-
Homogenization of
tissue:
-
For small
amounts ( 50 mg) of tissue, homogenization can be performed in a
microcentrifuge tube using the plastic pestle provided with this kit. The
microcentrifuge tube should be pre-chilled either in a -70°C freezer or
in a dry ice/ethanol bath. Weigh the tissue while frozen. Add the frozen
tissue to the tube. Add 1.0 mL of Lysis/Binding Reagent to the tube and
homogenize the tissue with the pestle. Continue until the tissue has been
completely homogenized. It may be necessary to pass the lysate through a
20-gauge syringe needle several times to completely disrupt the cells.
-
For large amounts (> 50
mg) of tissue, homogenization should be performed using a mechanical
homogenizer, although tissue can be prepared using liquid nitrogen and a
mortar/pestle followed by disruption with a 20-gauge syringe needle.
-
Regardless of the
homogenization method used, it is imperative that the tissue remains
frozen until homogenization is initiated. The tissue homogenate should
then be centrifuged for 1-2 minutes to pellet any cellular debris.
-
Maximum
binding capacity is 1.2 µg
mRNA per 100 µL
of Mag-Net Oligo dT Matrix. Adjust the amount of tissue homogenate used
per isolation accordingly.
-
mRNA Isolation
Protocol:
-
Remove the
Lysis/Binding Reagent from the pre-washed Mag-Net Oligo dT Matrix (Step 1)

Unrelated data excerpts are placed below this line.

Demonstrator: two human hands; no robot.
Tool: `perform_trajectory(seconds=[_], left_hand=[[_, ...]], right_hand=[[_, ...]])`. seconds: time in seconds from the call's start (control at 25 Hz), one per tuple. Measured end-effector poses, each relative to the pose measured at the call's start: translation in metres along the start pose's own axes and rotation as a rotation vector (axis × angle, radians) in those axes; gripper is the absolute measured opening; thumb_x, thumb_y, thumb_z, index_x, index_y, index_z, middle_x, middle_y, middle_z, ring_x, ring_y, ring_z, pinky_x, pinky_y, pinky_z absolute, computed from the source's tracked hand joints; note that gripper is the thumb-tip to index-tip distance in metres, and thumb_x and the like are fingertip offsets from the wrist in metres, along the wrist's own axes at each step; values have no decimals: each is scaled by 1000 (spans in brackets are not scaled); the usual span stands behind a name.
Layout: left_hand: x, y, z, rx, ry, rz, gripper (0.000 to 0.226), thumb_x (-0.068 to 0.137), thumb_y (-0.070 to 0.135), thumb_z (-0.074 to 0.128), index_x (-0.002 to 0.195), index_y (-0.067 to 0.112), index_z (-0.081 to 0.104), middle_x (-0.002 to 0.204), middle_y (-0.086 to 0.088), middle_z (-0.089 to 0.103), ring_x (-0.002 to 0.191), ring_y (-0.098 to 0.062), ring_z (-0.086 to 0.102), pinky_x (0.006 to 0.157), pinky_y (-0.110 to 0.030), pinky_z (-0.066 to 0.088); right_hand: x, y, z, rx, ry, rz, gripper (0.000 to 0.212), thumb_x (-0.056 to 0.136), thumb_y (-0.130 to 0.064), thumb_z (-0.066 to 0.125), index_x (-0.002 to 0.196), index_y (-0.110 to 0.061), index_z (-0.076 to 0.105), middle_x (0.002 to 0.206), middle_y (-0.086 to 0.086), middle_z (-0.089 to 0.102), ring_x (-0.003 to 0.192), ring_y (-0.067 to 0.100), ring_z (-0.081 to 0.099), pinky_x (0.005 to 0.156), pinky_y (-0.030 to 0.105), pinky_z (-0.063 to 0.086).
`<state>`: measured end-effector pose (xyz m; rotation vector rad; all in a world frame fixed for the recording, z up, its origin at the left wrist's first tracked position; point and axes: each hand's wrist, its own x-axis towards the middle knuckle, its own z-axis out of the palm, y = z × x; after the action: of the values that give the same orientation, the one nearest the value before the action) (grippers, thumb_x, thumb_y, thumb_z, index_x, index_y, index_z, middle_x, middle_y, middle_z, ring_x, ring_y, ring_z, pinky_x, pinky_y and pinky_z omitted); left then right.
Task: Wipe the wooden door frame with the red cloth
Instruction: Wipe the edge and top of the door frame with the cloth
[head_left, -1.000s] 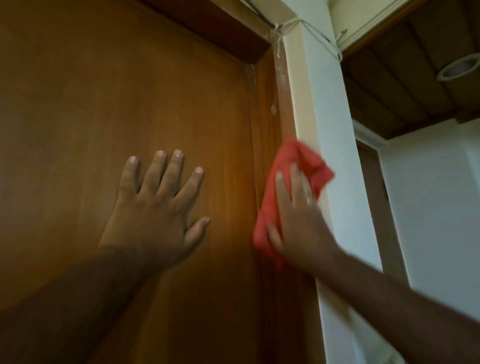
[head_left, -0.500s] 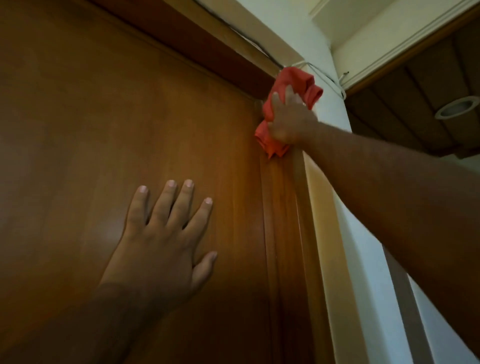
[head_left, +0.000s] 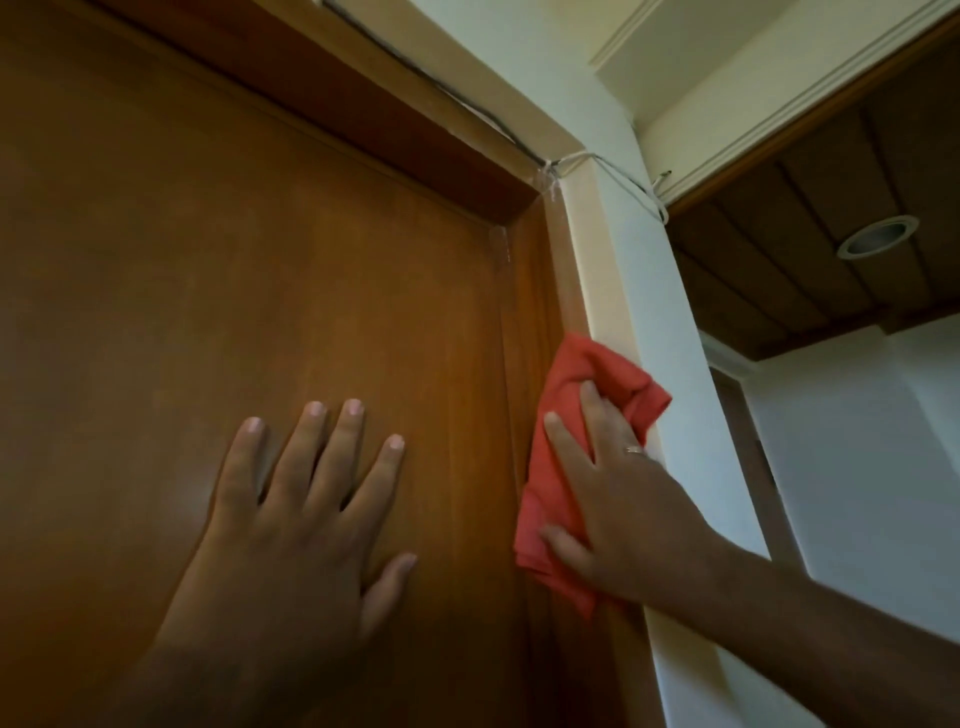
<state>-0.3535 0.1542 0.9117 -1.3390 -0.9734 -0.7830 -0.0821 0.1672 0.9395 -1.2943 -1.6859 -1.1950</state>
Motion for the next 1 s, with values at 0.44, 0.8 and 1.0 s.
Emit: perform_trajectory(seconds=[0.44, 0.8, 1.0], left_hand=[[77, -96, -8, 286, 25, -217, 89, 82, 81, 24, 153, 30, 35, 161, -18, 35, 143, -48, 32, 111, -69, 20], [73, -98, -11, 285, 10, -219, 85, 84, 80, 20, 155, 34, 30, 163, -14, 33, 147, -41, 32, 112, -67, 22], [75, -98, -11, 292, 28, -203, 83, 85, 79, 24, 153, 32, 36, 159, -16, 39, 144, -42, 36, 109, -68, 24]], right_hand=[[253, 51, -84, 684, 257, 249, 69, 82, -12, 70, 140, 2, 33, 118, 22, 63, 102, 36, 68, 83, 48, 58], [252, -8, -106, 321, 454, -70, 70, 91, -3, 52, 153, -15, 23, 157, 13, 34, 143, 28, 32, 116, 40, 27], [224, 51, -102, 296, 206, 185, 36, 82, -17, 64, 114, -1, 60, 101, 17, 66, 90, 30, 66, 74, 41, 54]])
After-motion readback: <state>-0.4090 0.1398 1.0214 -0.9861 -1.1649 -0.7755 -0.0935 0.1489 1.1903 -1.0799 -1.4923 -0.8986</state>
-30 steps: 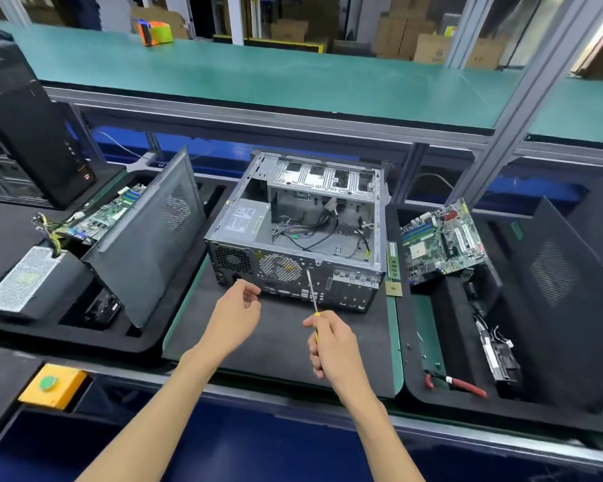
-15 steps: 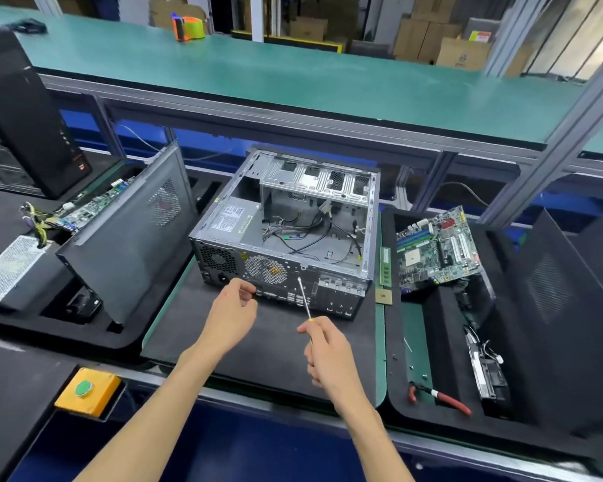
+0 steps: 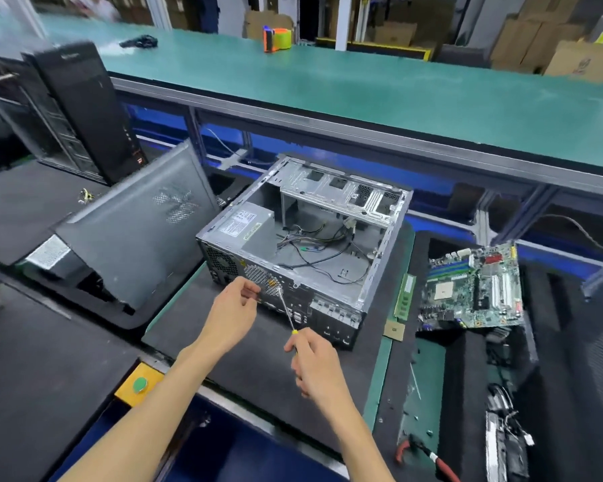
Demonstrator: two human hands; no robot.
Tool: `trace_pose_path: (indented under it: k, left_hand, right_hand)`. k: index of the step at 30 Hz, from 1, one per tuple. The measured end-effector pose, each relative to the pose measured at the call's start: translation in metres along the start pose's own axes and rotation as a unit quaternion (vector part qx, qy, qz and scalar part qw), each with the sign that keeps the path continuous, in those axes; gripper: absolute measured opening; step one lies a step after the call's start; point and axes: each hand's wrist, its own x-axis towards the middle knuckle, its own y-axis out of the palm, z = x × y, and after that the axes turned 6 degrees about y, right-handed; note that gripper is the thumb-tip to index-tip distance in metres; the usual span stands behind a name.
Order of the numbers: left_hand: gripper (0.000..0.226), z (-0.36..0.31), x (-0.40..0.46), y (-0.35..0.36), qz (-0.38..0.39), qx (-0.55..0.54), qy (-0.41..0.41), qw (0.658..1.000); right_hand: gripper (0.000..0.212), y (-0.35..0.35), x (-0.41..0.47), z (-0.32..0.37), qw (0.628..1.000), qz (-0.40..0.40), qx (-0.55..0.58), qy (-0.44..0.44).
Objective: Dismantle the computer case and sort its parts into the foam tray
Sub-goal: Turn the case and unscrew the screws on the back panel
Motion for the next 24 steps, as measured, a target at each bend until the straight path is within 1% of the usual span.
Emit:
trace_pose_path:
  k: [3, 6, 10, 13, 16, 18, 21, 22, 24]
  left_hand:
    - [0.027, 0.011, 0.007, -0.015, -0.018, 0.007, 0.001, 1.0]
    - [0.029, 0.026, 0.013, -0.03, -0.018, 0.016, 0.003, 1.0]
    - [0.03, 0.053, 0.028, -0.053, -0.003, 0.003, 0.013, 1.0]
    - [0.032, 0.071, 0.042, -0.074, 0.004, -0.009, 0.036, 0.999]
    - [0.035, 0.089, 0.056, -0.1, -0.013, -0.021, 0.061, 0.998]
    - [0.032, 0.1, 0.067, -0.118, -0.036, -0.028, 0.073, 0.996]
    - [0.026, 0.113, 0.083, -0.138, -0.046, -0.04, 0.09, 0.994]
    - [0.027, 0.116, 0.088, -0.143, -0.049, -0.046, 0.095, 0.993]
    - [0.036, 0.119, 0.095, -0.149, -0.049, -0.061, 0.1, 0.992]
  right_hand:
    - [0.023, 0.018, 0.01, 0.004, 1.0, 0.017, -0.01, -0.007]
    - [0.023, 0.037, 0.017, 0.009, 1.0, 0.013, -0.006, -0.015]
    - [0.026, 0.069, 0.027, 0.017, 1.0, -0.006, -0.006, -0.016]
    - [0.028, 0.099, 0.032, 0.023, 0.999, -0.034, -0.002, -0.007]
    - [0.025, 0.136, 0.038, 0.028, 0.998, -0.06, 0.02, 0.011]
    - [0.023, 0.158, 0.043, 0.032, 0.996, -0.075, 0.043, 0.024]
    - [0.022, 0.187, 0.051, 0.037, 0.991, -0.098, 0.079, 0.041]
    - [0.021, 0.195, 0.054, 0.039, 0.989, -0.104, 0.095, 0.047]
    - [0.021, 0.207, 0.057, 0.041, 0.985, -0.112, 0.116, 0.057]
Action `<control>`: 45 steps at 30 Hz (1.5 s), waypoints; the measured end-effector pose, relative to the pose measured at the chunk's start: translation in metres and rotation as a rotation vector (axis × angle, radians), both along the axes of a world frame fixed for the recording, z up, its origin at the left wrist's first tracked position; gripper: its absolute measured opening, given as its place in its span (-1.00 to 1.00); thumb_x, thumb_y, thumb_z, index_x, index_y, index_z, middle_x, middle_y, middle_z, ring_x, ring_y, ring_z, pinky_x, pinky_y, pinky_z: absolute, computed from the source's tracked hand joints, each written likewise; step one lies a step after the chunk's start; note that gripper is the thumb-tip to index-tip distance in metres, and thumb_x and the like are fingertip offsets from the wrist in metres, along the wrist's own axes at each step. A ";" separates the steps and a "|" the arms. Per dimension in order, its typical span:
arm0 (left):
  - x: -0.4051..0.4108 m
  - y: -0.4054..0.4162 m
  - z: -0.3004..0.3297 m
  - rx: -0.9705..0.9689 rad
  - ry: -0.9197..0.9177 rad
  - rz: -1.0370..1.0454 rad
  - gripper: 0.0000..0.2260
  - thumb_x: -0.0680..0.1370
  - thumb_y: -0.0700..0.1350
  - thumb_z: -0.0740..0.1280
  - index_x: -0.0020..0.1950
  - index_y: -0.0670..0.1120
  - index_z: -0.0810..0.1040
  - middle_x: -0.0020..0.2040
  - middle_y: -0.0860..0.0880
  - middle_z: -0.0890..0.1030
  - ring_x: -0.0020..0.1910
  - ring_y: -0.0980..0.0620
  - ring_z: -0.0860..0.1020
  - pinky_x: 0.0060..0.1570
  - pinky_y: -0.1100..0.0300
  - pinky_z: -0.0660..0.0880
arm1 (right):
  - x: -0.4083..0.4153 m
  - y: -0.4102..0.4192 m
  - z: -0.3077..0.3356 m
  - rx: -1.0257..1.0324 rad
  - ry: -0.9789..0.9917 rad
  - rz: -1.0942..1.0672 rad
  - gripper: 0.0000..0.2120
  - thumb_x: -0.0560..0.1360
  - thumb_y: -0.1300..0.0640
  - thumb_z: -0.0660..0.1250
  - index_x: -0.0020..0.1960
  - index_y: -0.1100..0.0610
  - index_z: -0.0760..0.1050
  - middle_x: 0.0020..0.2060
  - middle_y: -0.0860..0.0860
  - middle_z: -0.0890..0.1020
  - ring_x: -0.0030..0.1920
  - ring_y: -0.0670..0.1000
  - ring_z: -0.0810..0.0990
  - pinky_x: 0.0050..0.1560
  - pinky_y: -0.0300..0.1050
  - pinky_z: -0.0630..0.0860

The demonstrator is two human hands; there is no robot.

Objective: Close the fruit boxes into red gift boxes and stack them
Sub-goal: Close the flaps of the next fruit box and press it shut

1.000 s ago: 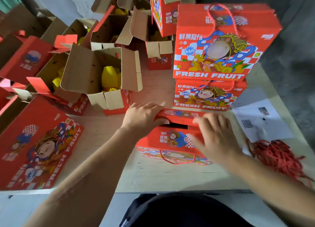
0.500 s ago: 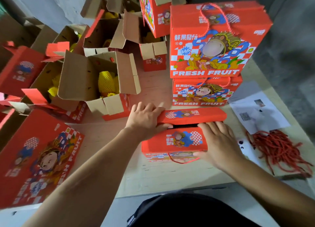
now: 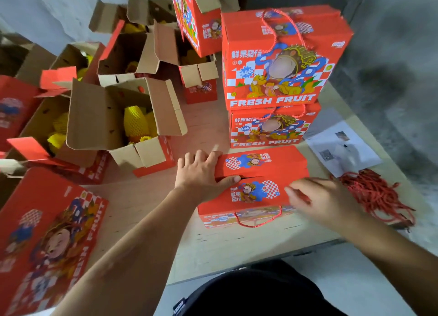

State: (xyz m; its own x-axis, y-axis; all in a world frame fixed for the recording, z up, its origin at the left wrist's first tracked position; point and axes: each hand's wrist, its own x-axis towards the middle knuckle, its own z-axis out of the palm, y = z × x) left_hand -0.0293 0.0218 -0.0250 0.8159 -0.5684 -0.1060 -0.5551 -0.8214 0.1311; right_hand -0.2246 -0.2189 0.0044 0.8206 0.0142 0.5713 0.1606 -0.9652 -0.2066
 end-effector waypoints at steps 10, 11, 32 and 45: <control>0.006 0.000 -0.003 0.053 -0.071 -0.085 -0.01 0.34 0.72 -0.19 0.55 0.14 0.22 0.33 -0.03 0.49 0.26 -0.17 0.44 0.26 -0.15 0.32 | 0.086 -0.022 0.001 -0.271 0.792 -0.084 -0.13 0.51 -0.45 0.00 0.67 0.03 0.13 0.49 0.08 0.38 0.45 0.18 0.37 0.44 0.11 0.38; 0.005 0.000 -0.004 0.051 -0.069 -0.080 -0.01 0.33 0.72 -0.18 0.55 0.14 0.21 0.33 -0.04 0.48 0.26 -0.17 0.43 0.26 -0.15 0.32 | 0.086 -0.023 -0.003 -0.315 0.770 -0.087 -0.10 0.48 -0.47 -0.08 0.66 0.02 0.14 0.45 0.08 0.41 0.39 0.19 0.39 0.39 0.12 0.41; -0.041 0.038 -0.023 -0.183 -0.178 -0.251 -0.32 0.55 0.34 0.27 0.65 0.22 0.23 0.68 0.10 0.17 0.56 -0.20 0.30 0.52 -0.24 0.24 | 0.061 -0.006 -0.016 -0.101 0.813 -0.600 -0.03 0.27 -0.74 -0.16 0.17 -0.02 0.51 0.18 0.09 0.59 0.27 0.19 0.51 0.22 0.12 0.35; -0.077 0.003 -0.043 -0.726 1.003 0.610 -0.61 0.73 0.14 0.14 -0.19 -0.03 0.48 -0.31 0.10 0.58 -0.45 0.19 0.44 -0.38 0.27 0.35 | 0.034 0.027 -0.023 1.265 0.703 -0.515 -0.81 0.48 -0.10 0.55 -0.02 -0.01 0.69 -0.09 -0.09 0.76 0.08 0.04 0.69 0.17 0.02 0.56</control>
State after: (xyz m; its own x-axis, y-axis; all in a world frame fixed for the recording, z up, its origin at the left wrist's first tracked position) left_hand -0.1067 0.0244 -0.0676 0.7047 -0.3318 -0.6271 0.4501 -0.4741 0.7567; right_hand -0.1903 -0.1919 -0.0186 0.6846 -0.5281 -0.5025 -0.6032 -0.0232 -0.7973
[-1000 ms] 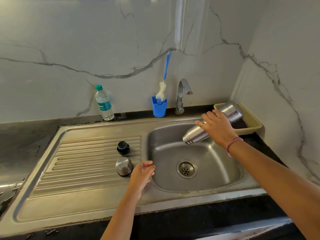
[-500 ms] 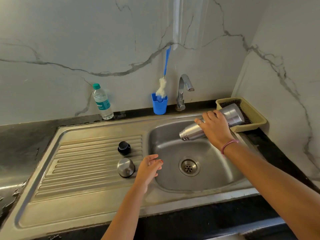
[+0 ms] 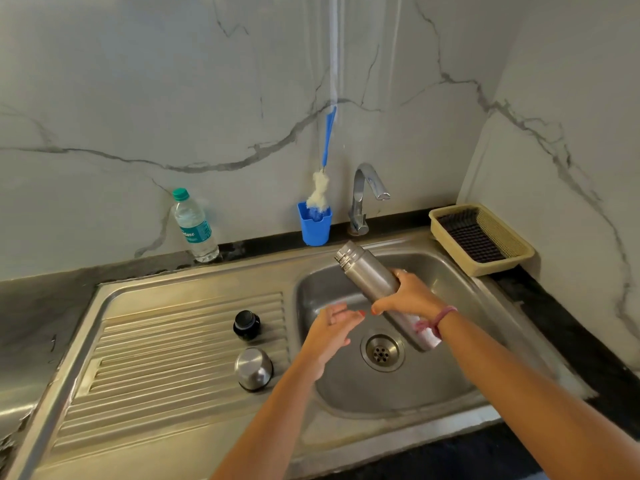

using the Mag-Net Tube Stand to collect the magnetic particles to the side
of the tube while removing the supernatant.
-
Add
the cleared lysate (from Step 2) to the tube of pre-washed Mag-Net Oligo
dT Matrix and lightly vortex to resuspend. Mix the tube by inversion for
3-5 minutes at room temperature to allow annealing of the mRNA to the
Oligo dT Matrix. Place the tube in the Mag-Net Tube Stand for 2 minutes
and carefully remove the supernatant. It
may require more than two minutes to collect the magnetic particles
depending on the viscosity of the homogenate.
-
Wash the magnetic
matrix with 1.0 mL of the Extraction Reagent, resuspend completely, and
carefully remove all traces of the supernatant using the Mag-Net Tube
Stand. Repeat a second time.
-
Wash once using 1.0 mL
of Wash Reagent, resuspend completely, and remove all of the supernatant
utilizing the Mag-Net Tube Stand.
-
Add 20 µL of Elution
Reagent to the tube, gently vortex, and pulse centrifuge to pool the
magnetic particles and Elution Reagent to the bottom of the tube. Incubate
at 65°C for 2 minutes. Gently vortex and pulse centrifuge the tube, then
place the tube in the Mag-Net Tube Stand for 30 seconds. Transfer the
supernatant containing the mRNA to a sterile, RNase-free microcentrifuge
tube. The final elution step may also be performed using sterile,
deionized water or loading buffer containing formamide.